Nein, für
EF Education-EasyPost ist es bislang keine Saison zum Erinnern: Mindestens vier Fahrer stehen im Lazarett. Jüngster Zugang auf der Ausfallliste ist
Mikkel Honoré – der 29-jährige Däne stürzte in der Schlussphase der Heistse Pijl schwer, zog sich ein Dutzend Frakturen sowie einen kollabierten Lungenflügel zu – am selben Tag, an dem Teamkollege Noah Hobbs seinen Durchbruch mit dem
ersten Profisieg feierte.
Das belgische Rennen steuerte auf das Finale zu, als Honoré 6 Kilometer vor dem Ziel frontal in eine Verkehrsinsel fuhr – im dichten Stadtverkehr, bei hohem Tempo, ohne Ausweichmöglichkeit. Er wurde umgehend auf die Intensivstation gebracht, um das Ausmaß zu klären und die schwersten Verletzungen zu behandeln.
EF Education-EasyPost-Sportdirektor für das Rennen, Sep Vanmarcke, listete die Verletzungen anschließend auf: „Mikkel ist stabil, aber er hat sich sieben Rippen, drei Wirbel und das Schlüsselbein gebrochen. Zudem hat er einen kollabierten Lungenflügel. Das ist sehr heftig, und die Genesung wird lange dauern.“
Der Däne war mit hoher Wahrscheinlichkeit für die Tour de France im Sommer vorgesehen, seine Verletzungen treffen die Ambitionen des US-Teams empfindlich. Der Blick richtet sich nun auf das Spätsommer-Programm, mit der Hoffnung auf ein Comeback gegen Ende August, berichtet
Feltet.
Dem dänischen Medium zufolge soll Honorés Schlüsselbeinfraktur zeitnah operiert werden, während andere Verletzungen konservativ ausheilen.
Sehen wir Honoré 2026 wieder in Bestform?

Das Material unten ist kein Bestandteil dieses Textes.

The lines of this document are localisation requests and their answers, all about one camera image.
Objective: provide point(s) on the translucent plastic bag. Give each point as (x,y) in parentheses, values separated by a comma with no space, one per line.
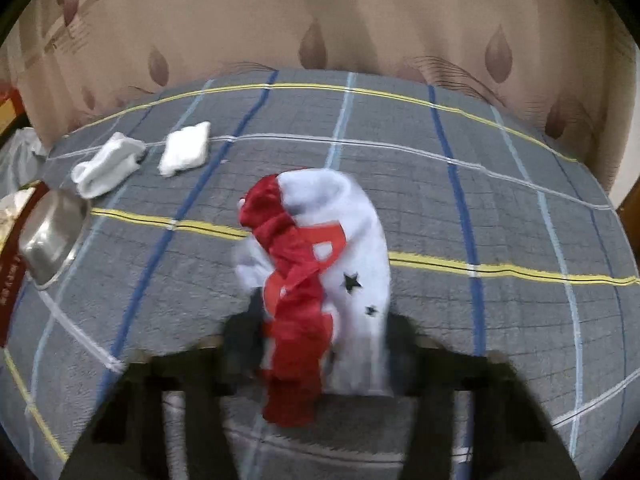
(20,157)

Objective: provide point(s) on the grey plaid bedsheet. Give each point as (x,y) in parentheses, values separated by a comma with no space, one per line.
(500,320)

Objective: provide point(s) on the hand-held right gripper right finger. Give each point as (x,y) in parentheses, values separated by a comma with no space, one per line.
(402,347)

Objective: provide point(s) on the red scrunchie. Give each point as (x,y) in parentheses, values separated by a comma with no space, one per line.
(292,360)

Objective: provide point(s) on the small white folded sock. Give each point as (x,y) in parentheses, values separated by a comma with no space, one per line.
(185,149)

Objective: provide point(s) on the beige leaf printed curtain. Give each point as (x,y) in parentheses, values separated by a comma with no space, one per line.
(350,10)

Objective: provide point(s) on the steel bowl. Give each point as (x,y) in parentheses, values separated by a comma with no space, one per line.
(52,242)

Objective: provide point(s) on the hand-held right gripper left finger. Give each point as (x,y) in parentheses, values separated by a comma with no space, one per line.
(240,347)

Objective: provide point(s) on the orange cardboard box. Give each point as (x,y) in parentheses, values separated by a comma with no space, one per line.
(7,107)

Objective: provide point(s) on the red tin box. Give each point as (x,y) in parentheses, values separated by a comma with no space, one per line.
(12,270)

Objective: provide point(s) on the white rolled sock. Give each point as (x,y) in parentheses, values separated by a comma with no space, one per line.
(105,167)

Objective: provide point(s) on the white printed sock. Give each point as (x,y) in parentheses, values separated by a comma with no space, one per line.
(357,220)

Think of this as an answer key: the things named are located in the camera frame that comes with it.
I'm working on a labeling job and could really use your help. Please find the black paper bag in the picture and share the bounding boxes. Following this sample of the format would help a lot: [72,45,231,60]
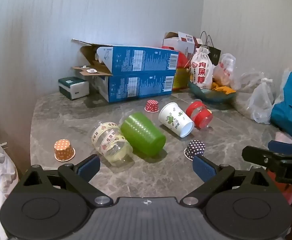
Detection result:
[198,31,222,65]

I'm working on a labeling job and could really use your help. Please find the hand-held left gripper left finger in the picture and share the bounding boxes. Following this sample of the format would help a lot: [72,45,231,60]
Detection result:
[23,154,113,207]

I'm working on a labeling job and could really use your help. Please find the green white tissue box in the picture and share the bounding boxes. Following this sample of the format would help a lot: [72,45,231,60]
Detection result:
[58,76,90,101]

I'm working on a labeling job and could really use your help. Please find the orange polka dot paper liner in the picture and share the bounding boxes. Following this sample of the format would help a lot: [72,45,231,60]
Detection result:
[54,139,76,162]

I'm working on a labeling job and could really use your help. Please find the blue cardboard box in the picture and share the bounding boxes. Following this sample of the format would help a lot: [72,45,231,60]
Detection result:
[71,66,178,103]

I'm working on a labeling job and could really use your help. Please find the clear cup with red sleeve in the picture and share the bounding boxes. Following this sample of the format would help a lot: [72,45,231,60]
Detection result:
[185,99,213,130]

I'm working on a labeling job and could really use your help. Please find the clear cup with patterned tape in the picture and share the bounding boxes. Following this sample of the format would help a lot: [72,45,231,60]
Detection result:
[91,121,134,167]

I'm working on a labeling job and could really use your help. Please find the blue shopping bag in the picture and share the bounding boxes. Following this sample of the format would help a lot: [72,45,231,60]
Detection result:
[270,71,292,138]

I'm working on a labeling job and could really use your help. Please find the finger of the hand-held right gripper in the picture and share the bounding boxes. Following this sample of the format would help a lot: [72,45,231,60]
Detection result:
[242,146,287,167]
[268,140,292,155]

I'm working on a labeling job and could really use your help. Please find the clear plastic bag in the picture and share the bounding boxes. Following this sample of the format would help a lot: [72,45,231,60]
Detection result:
[233,71,275,124]

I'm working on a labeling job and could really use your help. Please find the white paper cup green print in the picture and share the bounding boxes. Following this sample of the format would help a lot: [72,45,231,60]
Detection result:
[158,102,195,138]

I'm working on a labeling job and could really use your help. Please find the pink cloth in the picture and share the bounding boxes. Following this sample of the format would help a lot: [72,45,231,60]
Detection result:
[266,166,292,205]

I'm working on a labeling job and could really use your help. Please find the red white cardboard carton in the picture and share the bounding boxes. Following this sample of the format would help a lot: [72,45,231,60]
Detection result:
[163,31,204,55]

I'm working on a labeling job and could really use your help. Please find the blue cardboard box open flaps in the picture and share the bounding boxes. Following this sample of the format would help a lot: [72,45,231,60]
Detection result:
[72,38,180,77]

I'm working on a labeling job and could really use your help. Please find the dark polka dot paper liner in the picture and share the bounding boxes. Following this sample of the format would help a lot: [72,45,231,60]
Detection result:
[184,140,206,160]

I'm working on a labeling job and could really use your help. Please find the teal bowl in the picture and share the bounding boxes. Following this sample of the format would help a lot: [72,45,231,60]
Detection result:
[188,81,237,103]

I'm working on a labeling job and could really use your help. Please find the red polka dot paper liner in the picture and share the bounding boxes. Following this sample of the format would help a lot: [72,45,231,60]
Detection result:
[144,99,160,113]

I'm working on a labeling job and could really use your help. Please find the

Wie bei weiten Teilen des US-Teams verlief auch Honorés Saison bislang unspektakulär. Dieser herbe Rückschlag könnte 2026 zu seinem schwächsten Jahr seit Langem machen.

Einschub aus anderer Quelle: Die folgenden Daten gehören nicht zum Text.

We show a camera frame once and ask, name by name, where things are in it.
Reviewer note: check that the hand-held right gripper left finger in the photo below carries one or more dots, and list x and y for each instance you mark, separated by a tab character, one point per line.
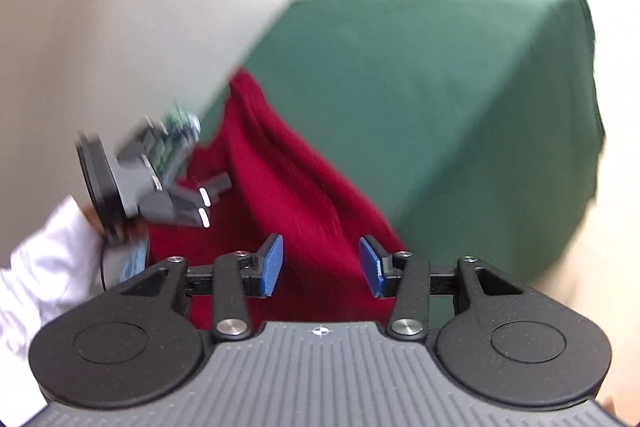
272	264

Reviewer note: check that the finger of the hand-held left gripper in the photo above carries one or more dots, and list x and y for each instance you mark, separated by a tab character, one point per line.
175	212
205	187

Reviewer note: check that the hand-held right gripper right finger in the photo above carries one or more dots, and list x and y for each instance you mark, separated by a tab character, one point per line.
371	264

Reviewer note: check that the dark red knit sweater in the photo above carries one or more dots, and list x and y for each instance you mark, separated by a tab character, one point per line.
280	187

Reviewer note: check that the person's left forearm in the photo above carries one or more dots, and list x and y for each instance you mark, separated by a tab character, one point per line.
40	277

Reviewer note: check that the blue floral cloth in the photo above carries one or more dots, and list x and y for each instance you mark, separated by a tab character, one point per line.
135	262

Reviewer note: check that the green table cloth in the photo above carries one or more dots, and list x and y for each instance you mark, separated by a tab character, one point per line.
425	107

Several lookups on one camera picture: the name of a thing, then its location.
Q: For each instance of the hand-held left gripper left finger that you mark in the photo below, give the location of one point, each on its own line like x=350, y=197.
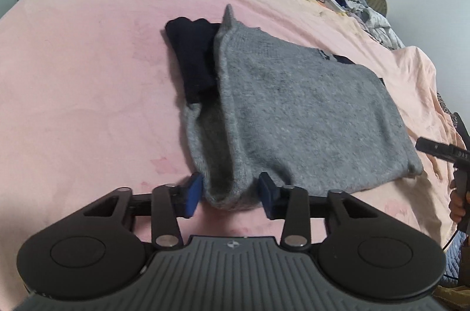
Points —
x=194, y=195

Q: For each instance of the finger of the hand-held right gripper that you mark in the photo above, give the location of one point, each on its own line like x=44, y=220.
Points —
x=462, y=129
x=431, y=147

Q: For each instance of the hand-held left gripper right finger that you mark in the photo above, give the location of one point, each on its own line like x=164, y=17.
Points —
x=266, y=195

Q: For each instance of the grey sweater with navy sleeves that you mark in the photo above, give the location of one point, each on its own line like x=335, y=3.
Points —
x=293, y=105

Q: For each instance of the pile of light clothes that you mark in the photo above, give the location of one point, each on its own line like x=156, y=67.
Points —
x=371, y=21

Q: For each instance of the person's right hand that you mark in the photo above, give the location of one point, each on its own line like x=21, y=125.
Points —
x=459, y=212

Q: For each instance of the blue-grey quilted cloth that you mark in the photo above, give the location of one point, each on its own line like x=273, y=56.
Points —
x=459, y=263

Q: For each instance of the pink bed blanket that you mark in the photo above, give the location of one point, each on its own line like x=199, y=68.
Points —
x=91, y=76

2021 rückte Honoré mit Podestplätzen bei der Bretagne Classic und der Clásica San Sebastián ins Rampenlicht, übernahm danach jedoch vorwiegend Helferrollen – mit gelegentlichen Glanzlichtern. Dazu zählen sein 12. Platz bei den harten Weltmeisterschaften in Kigali oder ein Top-3-Ergebnis am Nongla beim Tour of Guangxi im vergangenen Jahr.